The site has been owned and managed by New York-based ATCO
Properties & Management Inc. for more than 80 years. Once
a thriving industrial hub, the area has experienced a steady
decline of manufacturing businesses, prompting ATCO to reconsider
what to do with the land.
Instead of selling the property, the company decided to reinvent
it as a "lifestyle center," said Damon J. Hemmerdinger,
ATCO's vice president.
"We want the residents to view the Shops at Atlas Park
as a familiar and comfortable place," he added. "The
buildings will have historically evocative architecture and
simpler detail, organized around a 2.3-acre park to draw residents
in."
Plans include the renovation of four of the 20 existing structures
on the site while demolishing the remaining buildings. They,
in turn, will be replaced by an elliptical park in the center
of the site, as well as construction of an additional four
buildings that will be between 13,000 and 93,000 sq. ft.
Atlas Park will also include the development of 1,200 parking
spaces, with 400 of them located underground.
There will be an eclectic mix of office (110,000 sq. ft.)
and retail (275,000 sq. ft.) space, as well as a 12,000-sq.-ft.

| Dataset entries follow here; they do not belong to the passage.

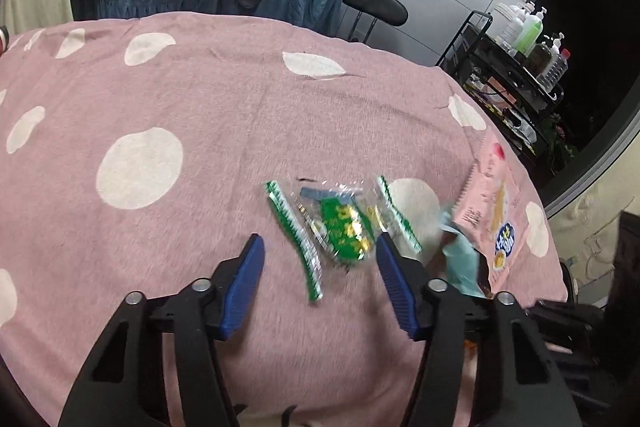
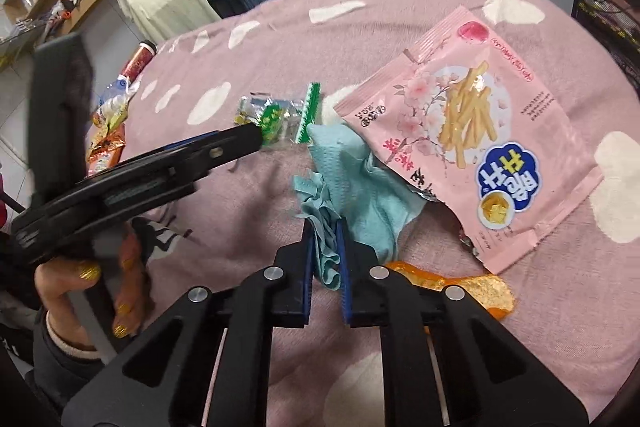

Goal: Collect trash
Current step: 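Grasp the teal cloth with right gripper while left grasps clear snack wrappers, then carry the teal cloth over the bin and open the right gripper while left holds wrappers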

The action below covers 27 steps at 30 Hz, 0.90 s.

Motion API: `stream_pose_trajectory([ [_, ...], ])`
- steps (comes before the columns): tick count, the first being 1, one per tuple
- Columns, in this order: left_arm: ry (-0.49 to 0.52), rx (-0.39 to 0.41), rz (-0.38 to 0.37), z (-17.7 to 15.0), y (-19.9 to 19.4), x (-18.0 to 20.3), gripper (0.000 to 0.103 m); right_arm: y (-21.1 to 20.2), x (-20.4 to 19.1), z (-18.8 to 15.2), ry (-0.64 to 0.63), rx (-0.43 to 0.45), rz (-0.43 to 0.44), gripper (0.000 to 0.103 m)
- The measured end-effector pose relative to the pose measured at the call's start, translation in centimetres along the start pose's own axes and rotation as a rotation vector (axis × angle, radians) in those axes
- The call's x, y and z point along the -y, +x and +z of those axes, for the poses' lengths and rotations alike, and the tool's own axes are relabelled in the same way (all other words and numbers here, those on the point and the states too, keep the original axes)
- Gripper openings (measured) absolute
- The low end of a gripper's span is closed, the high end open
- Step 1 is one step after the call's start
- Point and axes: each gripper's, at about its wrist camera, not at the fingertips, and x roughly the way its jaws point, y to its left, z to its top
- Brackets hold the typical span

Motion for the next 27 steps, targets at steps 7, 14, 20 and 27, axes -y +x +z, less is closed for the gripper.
stream_pose_trajectory([
  [7,0.008,0.002,-0.003,-0.2,0.1,0.5,0.011,-2.7,-0.6,-1.6,-0.02,0.047,0.02,0.012],
  [14,0.014,0.089,0.039,-2.0,-3.6,0.6,0.008,-5.2,-1.2,-2.8,-0.042,0.1,0.092,0.012],
  [20,0.031,0.189,0.045,-4.1,-8.0,1.7,0.008,-8.8,-1.8,-4.4,-0.087,0.197,0.03,0.012],
  [27,0.079,0.25,0.004,-6.4,-11.1,5.0,0.008,-12.9,-0.1,-6.2,-0.041,0.28,0.01,0.012],
])
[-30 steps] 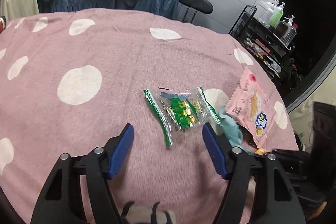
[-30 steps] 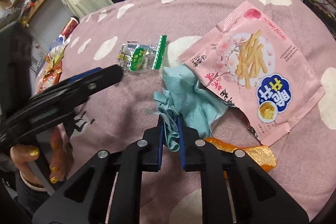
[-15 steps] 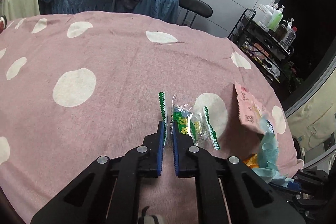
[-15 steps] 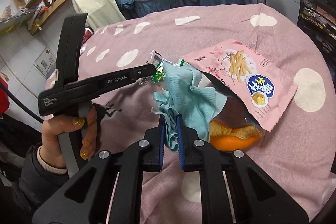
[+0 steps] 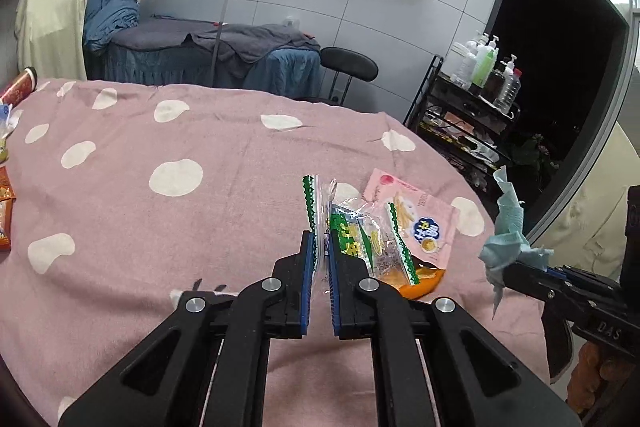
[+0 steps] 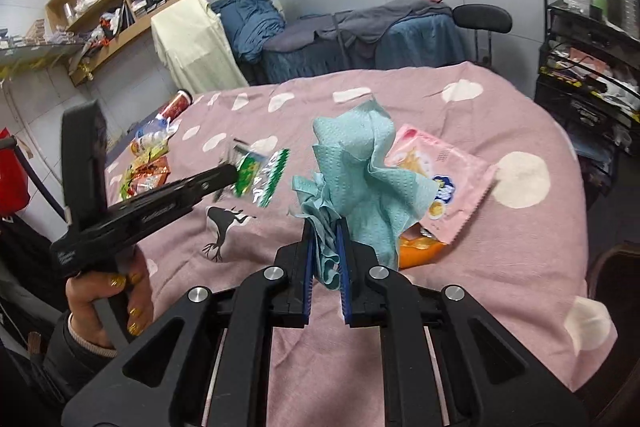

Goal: Collect trash
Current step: 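Carry the teal cloth over the bin and open the right gripper while left holds wrappers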

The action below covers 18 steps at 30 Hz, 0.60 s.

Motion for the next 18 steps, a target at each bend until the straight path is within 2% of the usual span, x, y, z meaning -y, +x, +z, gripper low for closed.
stream_pose_trajectory([
  [7,0.06,0.029,-0.044,-0.9,-1.4,4.0,0.008,-3.8,3.0,-1.1,0.068,0.066,-0.058,0.012],
  [18,0.12,0.013,-0.165,-2.6,-1.0,10.4,0.008,-9.7,9.0,-3.8,0.186,0.162,-0.233,0.012],
])
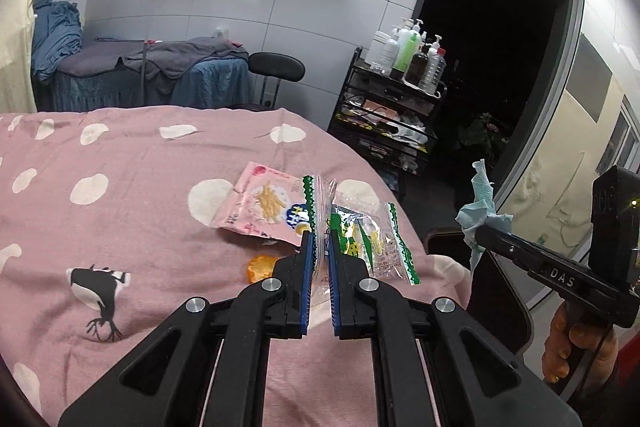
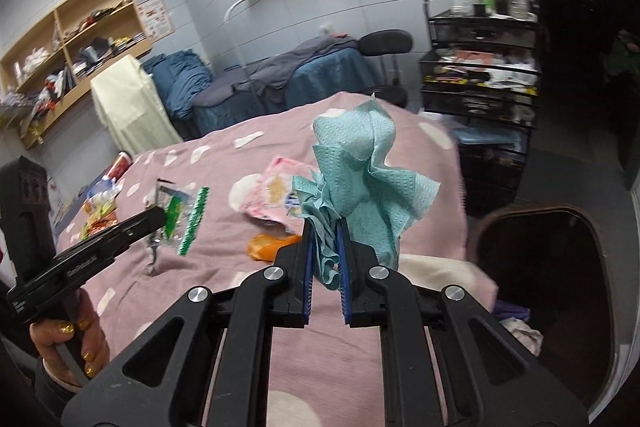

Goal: Collect trash
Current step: 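Carry the teal cloth over the bin and open the right gripper while left holds wrappers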

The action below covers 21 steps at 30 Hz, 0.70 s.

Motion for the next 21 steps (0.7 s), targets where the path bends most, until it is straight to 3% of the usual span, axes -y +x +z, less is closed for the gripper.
stream_pose_trajectory([
  [13,0.069,-0.061,-0.104,-1.0,2.8,5.8,0.008,-2.1,9.2,-2.4,0.145,-0.01,-0.186,0.012],
  [21,0.105,-0.1,-0.149,-1.7,4.4,8.6,0.008,-0.7,14.1,-4.5,0.227,-0.09,-0.27,0.012],
])
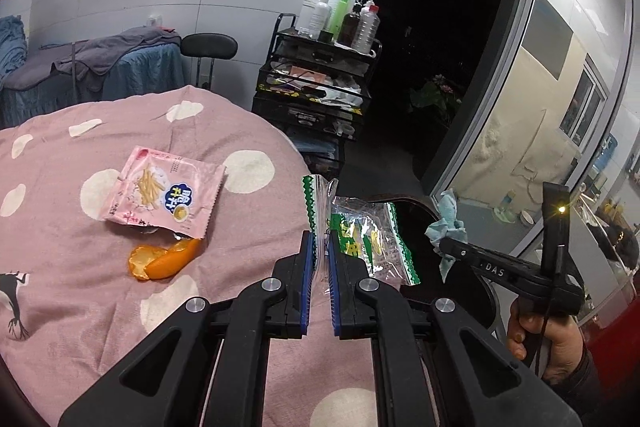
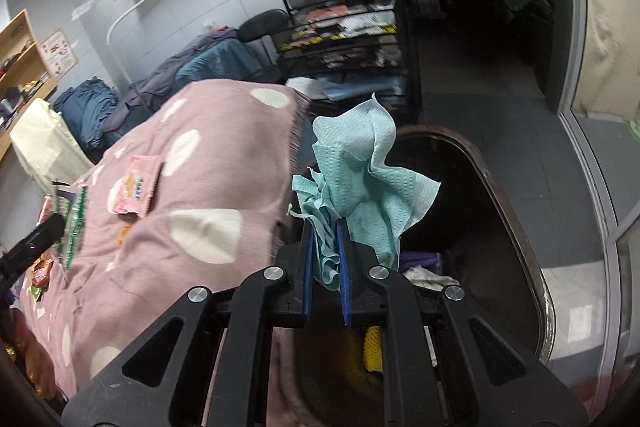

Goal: Collect trash
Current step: 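Carry the teal cloth over the bin and open the right gripper while left holds wrappers, then carry the clear snack wrappers over the bin and open the left gripper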

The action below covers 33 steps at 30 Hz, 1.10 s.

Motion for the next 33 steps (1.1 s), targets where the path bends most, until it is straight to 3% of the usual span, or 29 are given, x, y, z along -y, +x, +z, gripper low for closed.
stream_pose_trajectory([
  [11,0.042,-0.034,-0.047,0.4,2.2,2.9,0.008,4.2,4.1,-2.0,0.086,-0.117,-0.108,0.013],
  [12,0.047,-0.038,-0.051,0.4,2.4,3.2,0.008,4.4,4.3,-2.1,0.092,-0.122,-0.114,0.018],
  [14,0.057,-0.048,-0.061,0.3,2.8,3.7,0.008,4.5,4.8,-2.4,0.119,-0.125,-0.127,0.042],
  [15,0.061,-0.052,-0.065,0.2,3.0,3.9,0.008,4.5,4.9,-2.5,0.133,-0.115,-0.124,0.066],
  [16,0.064,-0.055,-0.068,0.2,3.2,4.1,0.008,4.4,5.2,-2.7,0.145,-0.105,-0.121,0.074],
  [19,0.067,-0.067,-0.081,0.2,3.6,4.5,0.008,4.4,5.8,-2.8,0.163,-0.105,-0.145,0.082],
  [26,0.088,-0.094,-0.106,0.3,4.7,5.9,0.008,3.2,6.8,-3.4,0.216,-0.067,-0.146,0.088],
  [33,0.12,-0.144,-0.14,0.4,6.5,7.6,0.008,0.4,7.8,-2.6,0.261,0.043,-0.212,0.089],
])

day-care center and 13,000-sq.-ft. food market. "We're
looking at a tenant mix of approximately one-third regional,
with the balance being nationally known upscale retail occupants,"
Hemmerdinger said.
The Vision
Hemmerdinger said the project's priorities are the landscape,
tenant branding and architecture, in that order. The importance
of landscape further clarifies the meaning of "lifestyle
center."
From its genesis, The Shops at Atlas Park was envisioned as
a pedestrian-friendly European village shopping experience
with whitewashed architecture and open-air terraces organized
around a park, said landscape architect Rick Parisi of New
York-based M. Paul Friedberg & Partners.
"This will include an entrance pocket park, a specialty
food piazza and outdoor café dining," he added.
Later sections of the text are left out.